Bruxism refers to an oral parafunctional activity which occurs in most humans at some point in their lives. The grinding of the teeth and the clenching of the jaw are the two main characteristics of this condition, which can occur either during the day or at night.
Bruxism is one of the most commonly known sleep disorders and causes most of its damage during sleeping hours. The clenching and grinding which accompanies bruxism is symptomatic of a malfunctioning chewing reflex, which is turned off in non-sufferers when sleeping. For sufferers, deep sleep or even naps cause the reflex nerve control centre in the brain to turn off, and the reflex pathways to become active.
Typically, the incisors and canines (front 6 upper and lower teeth) of opposing arches grind against each other laterally. This side to side action puts undue strain on the medial pterygoid muscles and the temporomandibular joints. Earache, depression, headaches, eating disorders and anxiety are amongst the most common symptoms of bruxism; which often accompanies chronic stress, Alzheimer’s disease and alcohol abuse.
Bruxism is frequently misdiagnosed or not diagnosed at all, because it is only one of several potential causes of tooth wear. Only a trained professional can tell the difference between bruxing wear and tear caused by overly aggressive brushing, acidic soft drinks and abrasive foods.
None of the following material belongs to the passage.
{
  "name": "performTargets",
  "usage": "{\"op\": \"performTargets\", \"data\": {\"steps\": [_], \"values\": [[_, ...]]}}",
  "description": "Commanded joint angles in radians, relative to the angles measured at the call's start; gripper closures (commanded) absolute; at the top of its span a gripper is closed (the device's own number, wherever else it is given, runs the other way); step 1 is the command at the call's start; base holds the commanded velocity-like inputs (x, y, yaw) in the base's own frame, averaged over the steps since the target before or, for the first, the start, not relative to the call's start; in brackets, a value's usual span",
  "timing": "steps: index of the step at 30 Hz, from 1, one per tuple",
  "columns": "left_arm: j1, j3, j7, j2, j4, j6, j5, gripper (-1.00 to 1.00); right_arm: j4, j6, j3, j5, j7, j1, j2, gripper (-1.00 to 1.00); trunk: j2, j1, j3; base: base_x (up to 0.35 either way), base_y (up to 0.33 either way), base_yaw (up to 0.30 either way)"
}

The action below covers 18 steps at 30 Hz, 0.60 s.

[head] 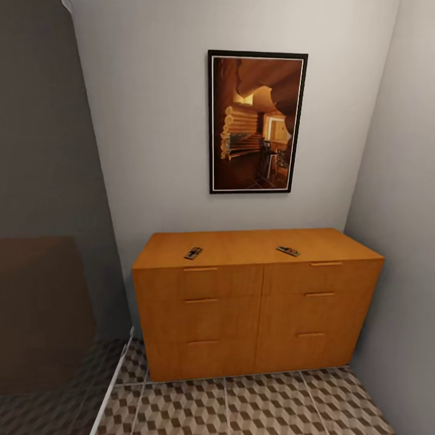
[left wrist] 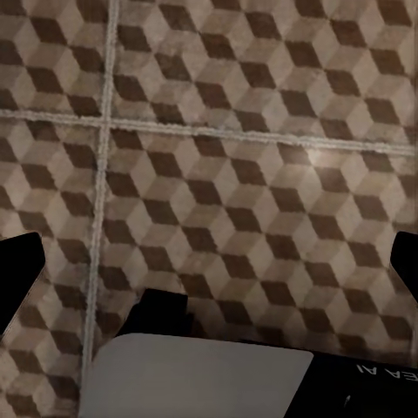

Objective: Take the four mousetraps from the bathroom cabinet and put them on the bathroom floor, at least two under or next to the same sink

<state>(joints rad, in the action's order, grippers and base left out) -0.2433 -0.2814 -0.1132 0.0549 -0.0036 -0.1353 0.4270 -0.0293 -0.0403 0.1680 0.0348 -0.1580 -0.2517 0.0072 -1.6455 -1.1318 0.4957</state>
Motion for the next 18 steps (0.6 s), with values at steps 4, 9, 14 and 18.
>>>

Reasons for the treatment of bruxism
Here are some of the main reasons why bruxism should be promptly treated:
- Gum recession and tooth loss – Bruxism is one of the leading causes of gum recession and tooth loss; firstly because it damages the soft tissue directly, and secondly because it leads to loose teeth and deep pockets where bacteria can colonise and destroy the supporting bone
- Occlusal trauma – The abnormal wear patterns on the occlusal (chewing) surfaces can lead to fractures in the teeth, which may require restorative treatment
- Arthritis – In severe and chronic cases, bruxing can eventually lead to painful arthritis in the temporomandibular (TMJ) joints (the joints that allow the jaw to open smoothly)
- Myofascial pain – The grinding associated with bruxism can eventually shorten and blunt the teeth. This can lead to muscle pain in the myofascial region and debilitating headaches
Treatment options for bruxism
There is no single cure for bruxism, though a variety of helpful devices and tools are available. Here are some common ways in which bruxism is treated:
- Occlusal Splints – An acrylic mouth guard can be designed from tooth impressions to minimise the abrasive action of tooth surfaces during normal sleep. Splints should be worn on a long-term basis (at night only) to help prevent tooth damage, damage to the temporomandibular joint and help to stabilise the occlusion.
Other methods of treatment include relaxation exercises, stress management education and biofeedback mechanisms. When the bruxing is under control, there are a variety of dental procedures such as crowns, gum grafts and crown lengthening that can restore a pleasant aesthetic appearance to the smile.